Poi arriva il momento del ritorno. Il ritorno non è semplicemente il movimento di un corpo che torna in patria, ma un movimento di conoscenza che è tornata espansa, satura di esperienza, separazione e ricerca di riconoscimento in luoghi in cui non ha avuto origine. Eppure, la patria non vede nel ritornato alcun nuovo valore, ma piuttosto un nuovo “imbarazzo”: il mondo ha visto ciò che lui non ha visto, ed è ora costretto a riconoscerlo per salvare la faccia. L’incontro tra l’intellettuale che torna e le istituzioni che lo hanno ignorato assomiglia a una scena surreale: la mente viene espulsa dalla porta, poi ritorna dal balcone, e l’istituzione che gli ha negato la conoscenza si precipita verso di lui come se fosse la scopritrice.
Questo movimento tra partenza e ritorno non è semplicemente un percorso di vita, ma un profondo scandalo intellettuale e culturale che mette a nudo la profonda fragilità delle nostre patrie. Perché ci fidiamo di ciò che viene dall’estero più di ciò che viene da dentro? Perché una nazione ha bisogno di un’approvazione straniera per convalidare il proprio popolo? E perché importiamo meno competenze di quelle che abbiamo perso, solo per poi glorificarle come se fossero un’impresa monumentale?
È la solita vecchia malattia: una malattia che ci fa vedere il lontano più grande del vicino, la distanza più importante del valore e la luce esterna più brillante di quella che creiamo noi stessi. Una malattia culturale che spinge la nazione a riprodurre l’emarginazione, a espellere i talenti e poi a recuperarli quando se ne sono andati.
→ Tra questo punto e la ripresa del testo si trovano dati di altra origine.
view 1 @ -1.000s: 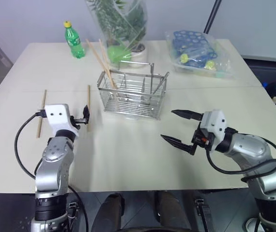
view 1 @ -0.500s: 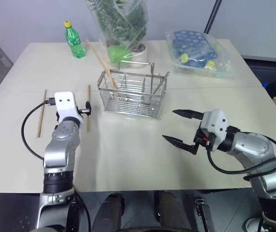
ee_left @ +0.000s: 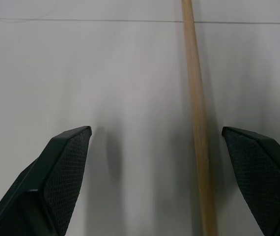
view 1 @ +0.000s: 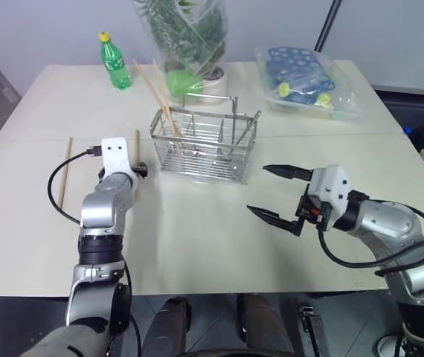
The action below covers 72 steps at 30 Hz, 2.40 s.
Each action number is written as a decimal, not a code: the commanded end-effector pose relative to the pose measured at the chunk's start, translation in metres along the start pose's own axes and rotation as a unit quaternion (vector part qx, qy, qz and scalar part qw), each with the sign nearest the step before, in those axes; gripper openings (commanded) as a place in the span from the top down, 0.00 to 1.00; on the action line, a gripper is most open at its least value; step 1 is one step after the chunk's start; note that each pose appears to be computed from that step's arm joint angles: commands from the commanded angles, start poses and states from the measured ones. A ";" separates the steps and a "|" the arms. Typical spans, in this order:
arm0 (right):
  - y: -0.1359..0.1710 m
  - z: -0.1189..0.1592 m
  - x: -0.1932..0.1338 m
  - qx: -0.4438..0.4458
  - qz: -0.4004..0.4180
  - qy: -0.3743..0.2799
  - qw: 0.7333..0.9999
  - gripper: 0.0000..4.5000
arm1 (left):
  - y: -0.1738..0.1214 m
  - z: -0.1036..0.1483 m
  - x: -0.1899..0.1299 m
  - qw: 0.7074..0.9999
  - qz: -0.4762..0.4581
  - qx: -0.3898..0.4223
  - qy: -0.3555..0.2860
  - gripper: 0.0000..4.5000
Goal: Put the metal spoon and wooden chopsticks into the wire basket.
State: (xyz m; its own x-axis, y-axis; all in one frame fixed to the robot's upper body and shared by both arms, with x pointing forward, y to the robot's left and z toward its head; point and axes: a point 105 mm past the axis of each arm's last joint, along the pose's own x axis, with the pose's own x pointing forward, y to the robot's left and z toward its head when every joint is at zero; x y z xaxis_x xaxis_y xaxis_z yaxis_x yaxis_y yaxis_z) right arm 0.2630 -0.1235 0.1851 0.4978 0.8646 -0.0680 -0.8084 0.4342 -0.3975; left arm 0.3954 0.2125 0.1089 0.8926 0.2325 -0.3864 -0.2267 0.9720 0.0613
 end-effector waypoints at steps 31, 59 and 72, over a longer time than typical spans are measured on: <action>0.000 0.014 -0.003 -0.016 0.014 -0.017 1.000 0.00 | 0.007 -0.018 -0.004 0.996 0.024 -0.069 0.052 0.99; -0.020 0.047 0.017 0.006 -0.092 -0.094 0.991 0.00 | 0.047 0.209 -0.107 0.834 -0.285 -0.033 -0.471 0.99; -0.025 0.052 0.027 0.031 -0.144 -0.128 0.981 0.00 | -0.001 0.214 -0.136 0.696 -0.527 -0.204 -0.442 0.99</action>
State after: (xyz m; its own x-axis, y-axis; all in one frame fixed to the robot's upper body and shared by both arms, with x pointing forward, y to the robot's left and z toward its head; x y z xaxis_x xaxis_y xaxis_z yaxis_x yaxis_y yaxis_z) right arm 0.2873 -0.1025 0.2256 0.6462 0.7319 0.2162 -0.6834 0.6810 -0.2630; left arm 0.3641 0.1925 0.3502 0.5453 -0.4856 0.6832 0.7752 0.6022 -0.1907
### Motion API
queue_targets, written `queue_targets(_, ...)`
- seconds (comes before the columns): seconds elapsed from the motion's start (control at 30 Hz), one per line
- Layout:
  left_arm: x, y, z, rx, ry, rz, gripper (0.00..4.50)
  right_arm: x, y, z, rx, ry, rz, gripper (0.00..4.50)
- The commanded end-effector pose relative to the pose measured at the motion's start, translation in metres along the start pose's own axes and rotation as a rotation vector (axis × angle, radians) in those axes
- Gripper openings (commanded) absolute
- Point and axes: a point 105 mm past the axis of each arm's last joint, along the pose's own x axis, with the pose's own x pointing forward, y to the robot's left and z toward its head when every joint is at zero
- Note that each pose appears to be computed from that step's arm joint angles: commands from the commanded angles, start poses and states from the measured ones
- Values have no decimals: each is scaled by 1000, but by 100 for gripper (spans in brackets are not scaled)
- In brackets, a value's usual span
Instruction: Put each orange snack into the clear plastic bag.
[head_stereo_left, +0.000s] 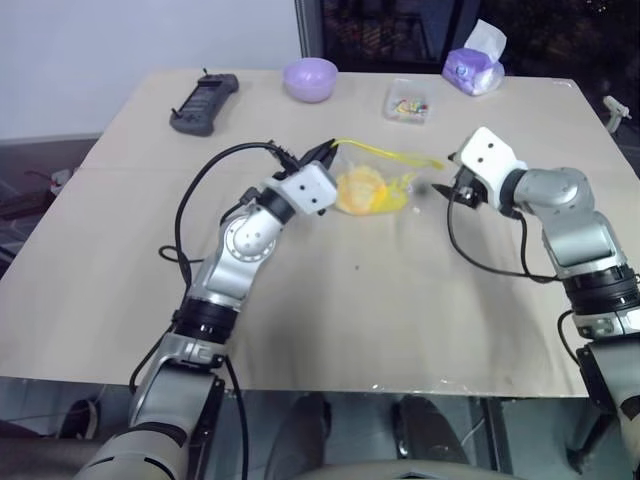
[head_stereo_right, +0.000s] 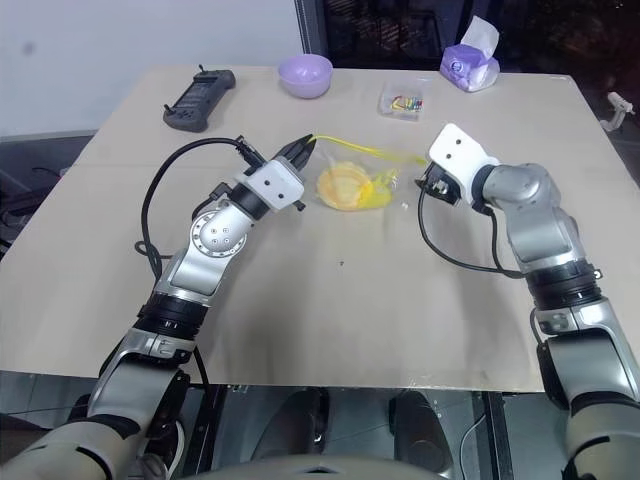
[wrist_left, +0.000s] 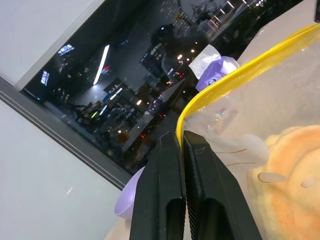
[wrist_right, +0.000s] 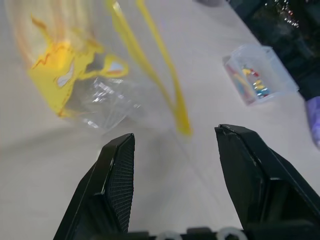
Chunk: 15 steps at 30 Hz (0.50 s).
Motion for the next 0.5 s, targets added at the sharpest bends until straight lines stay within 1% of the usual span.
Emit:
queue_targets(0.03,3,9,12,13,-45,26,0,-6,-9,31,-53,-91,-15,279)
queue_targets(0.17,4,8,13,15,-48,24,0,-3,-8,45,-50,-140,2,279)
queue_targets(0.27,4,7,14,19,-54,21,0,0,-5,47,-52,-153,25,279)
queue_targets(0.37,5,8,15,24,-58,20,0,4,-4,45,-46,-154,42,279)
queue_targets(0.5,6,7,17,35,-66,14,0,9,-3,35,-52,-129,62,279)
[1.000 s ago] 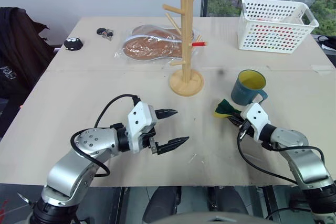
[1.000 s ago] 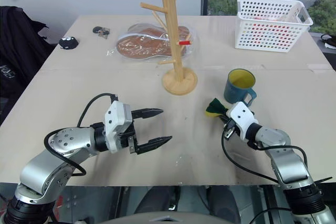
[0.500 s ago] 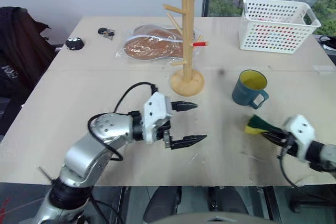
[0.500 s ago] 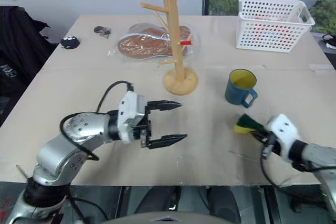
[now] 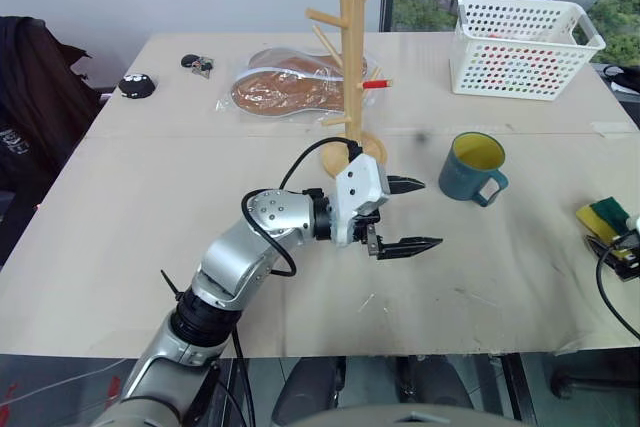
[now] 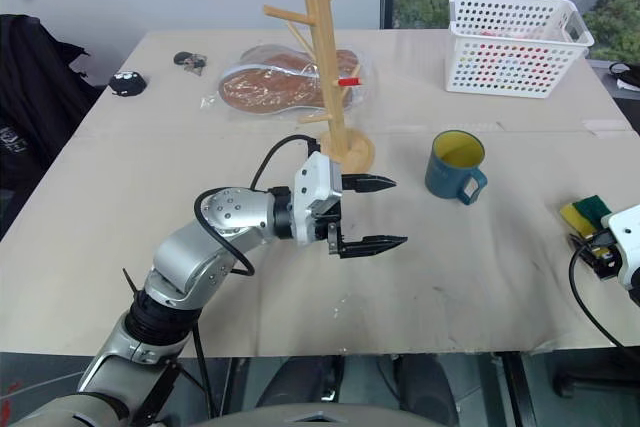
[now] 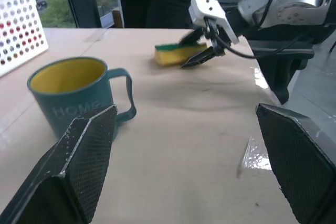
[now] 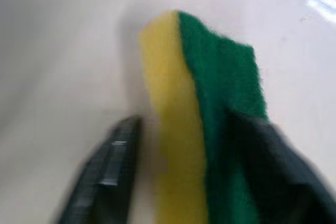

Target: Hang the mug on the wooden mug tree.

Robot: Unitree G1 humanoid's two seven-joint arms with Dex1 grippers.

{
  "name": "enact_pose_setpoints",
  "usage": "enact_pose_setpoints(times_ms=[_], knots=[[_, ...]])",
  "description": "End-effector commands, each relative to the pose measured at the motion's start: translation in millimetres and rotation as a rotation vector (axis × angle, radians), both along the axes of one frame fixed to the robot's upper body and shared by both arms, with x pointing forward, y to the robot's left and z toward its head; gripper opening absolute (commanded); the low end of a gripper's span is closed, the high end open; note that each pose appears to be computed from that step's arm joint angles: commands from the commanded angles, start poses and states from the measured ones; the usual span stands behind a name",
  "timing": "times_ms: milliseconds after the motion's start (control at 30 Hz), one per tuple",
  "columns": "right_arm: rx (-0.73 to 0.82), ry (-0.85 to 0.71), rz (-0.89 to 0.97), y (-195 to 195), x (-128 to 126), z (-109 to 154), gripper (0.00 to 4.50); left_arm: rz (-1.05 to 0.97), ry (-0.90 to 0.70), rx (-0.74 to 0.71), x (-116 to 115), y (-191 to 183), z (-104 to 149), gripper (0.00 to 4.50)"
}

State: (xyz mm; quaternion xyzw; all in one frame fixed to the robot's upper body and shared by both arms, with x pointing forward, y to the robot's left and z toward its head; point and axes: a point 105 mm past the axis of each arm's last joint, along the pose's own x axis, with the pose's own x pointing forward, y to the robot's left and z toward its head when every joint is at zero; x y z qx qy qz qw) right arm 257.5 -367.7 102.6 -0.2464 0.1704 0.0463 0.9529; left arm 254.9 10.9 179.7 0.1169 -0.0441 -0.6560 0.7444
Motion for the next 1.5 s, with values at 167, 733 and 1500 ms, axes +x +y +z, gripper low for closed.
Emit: enact_pose_setpoints(times_ms=[167,733,1500], knots=[[0.172,-0.063,0.196,71,-15,34,4.40,0.008,-0.046,0.010,3,8,6,4.39],[0.454,-0.198,-0.006,165,38,11,4.40,0.158,-0.117,0.026,19,23,16,4.39],[0.433,-0.304,-0.089,155,72,7,0.07,0.264,-0.137,0.017,21,23,11,4.39]])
Tuttavia, il viaggio del talento non è una sconfitta. È una protesta scritta a fuoco. Una protesta che mette a nudo la debolezza delle strutture tradizionali e dimostra che la conoscenza non aspetta il riconoscimento ufficiale e che l’intellettuale rimane più grande delle mappe, più profondo dei confini e più forte dell’emarginazione ereditata dalle istituzioni.
Una nazione che non riconosce i propri intellettuali rimarrà cieca nei loro confronti, anche se tornassero carichi dell’illuminazione del mondo. Chi se ne va non sta fuggendo; sta attraversando uno spazio che permette loro di diventare ciò che erano destinati a essere nella loro patria.
In definitiva, l’intellettuale, pur essendo intrappolato in un ciclo di sventure, rimane colui che vede oltre i ciechi confini della nazione, colui che crea valore anche se la nazione non riesce a fornirgli un posto.